XGBClassifier(base_score=0.5, booster='gbtree', colsample_bylevel=1,
       colsample_bynode=1, colsample_bytree=1, gamma=0, learning_rate=0.1,
       max_delta_step=0, max_depth=3, min_child_weight=1, missing=None,
       n_estimators=100, n_jobs=1, nthread=None,
       objective='multi:softprob', random_state=0, reg_alpha=0,
       reg_lambda=1, scale_pos_weight=1, seed=None, silent=None,
       subsample=1, verbosity=1)

In [68]:
preds = model.predict(X_test_tfidf)

  if diff:


In [67]:
print('Macro F1: ', f1_score(
    provider_variables_test.specialty, xgb_model.predict(X_test_tfidf),
    average='macro'))
print('Micro F1: ', f1_score(
    provider_variables_test.specialty, xgb_model.predict(X_test_tfidf),
    average='micro'))

  if diff:


Macro F1:  0.4193069563936367
Micro F1:  0.7449174630755866


  if diff:


## Conclusion

The most interesting finding here for me was that the class imbalance really didn't seem to be the biggest problem, rather the similarity between certain classes was. The model had very good accuracy on small sample specialized domains such as Hematology & Oncology but struggled with the ones that had highly related classes such as Child & Adolescent Psychiatry.
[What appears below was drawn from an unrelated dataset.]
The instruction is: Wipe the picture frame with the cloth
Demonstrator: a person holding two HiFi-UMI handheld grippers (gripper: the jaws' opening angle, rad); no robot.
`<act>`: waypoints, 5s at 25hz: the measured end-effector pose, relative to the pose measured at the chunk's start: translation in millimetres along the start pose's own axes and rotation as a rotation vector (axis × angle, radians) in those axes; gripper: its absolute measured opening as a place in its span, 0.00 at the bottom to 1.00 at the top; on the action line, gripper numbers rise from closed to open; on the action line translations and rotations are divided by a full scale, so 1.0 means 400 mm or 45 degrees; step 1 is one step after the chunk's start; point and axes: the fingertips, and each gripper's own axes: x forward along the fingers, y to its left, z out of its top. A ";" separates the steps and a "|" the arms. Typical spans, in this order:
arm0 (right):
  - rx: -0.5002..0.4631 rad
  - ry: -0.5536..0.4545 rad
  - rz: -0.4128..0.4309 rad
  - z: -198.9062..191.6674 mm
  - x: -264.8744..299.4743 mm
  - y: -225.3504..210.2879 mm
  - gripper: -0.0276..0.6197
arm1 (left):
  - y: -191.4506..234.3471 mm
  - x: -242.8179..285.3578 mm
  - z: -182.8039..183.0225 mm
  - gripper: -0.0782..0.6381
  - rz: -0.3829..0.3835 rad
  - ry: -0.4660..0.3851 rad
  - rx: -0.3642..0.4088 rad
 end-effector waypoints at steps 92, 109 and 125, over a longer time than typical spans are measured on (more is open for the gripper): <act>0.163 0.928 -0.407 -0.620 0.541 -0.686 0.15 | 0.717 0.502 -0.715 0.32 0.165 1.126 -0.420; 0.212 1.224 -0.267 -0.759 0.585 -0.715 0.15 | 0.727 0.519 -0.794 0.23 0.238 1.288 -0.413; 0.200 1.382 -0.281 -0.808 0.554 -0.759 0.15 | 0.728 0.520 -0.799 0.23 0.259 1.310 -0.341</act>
I didn't really do any model tuning here, though if this were a problem worth pursuing further, I think my next steps would be to look more closely at the lower performing classes. For example, if we tried to build a binary classifier for Child & Adolescent Psychiatry vs. Pyschiatry, would there be any distinguishing features between the two?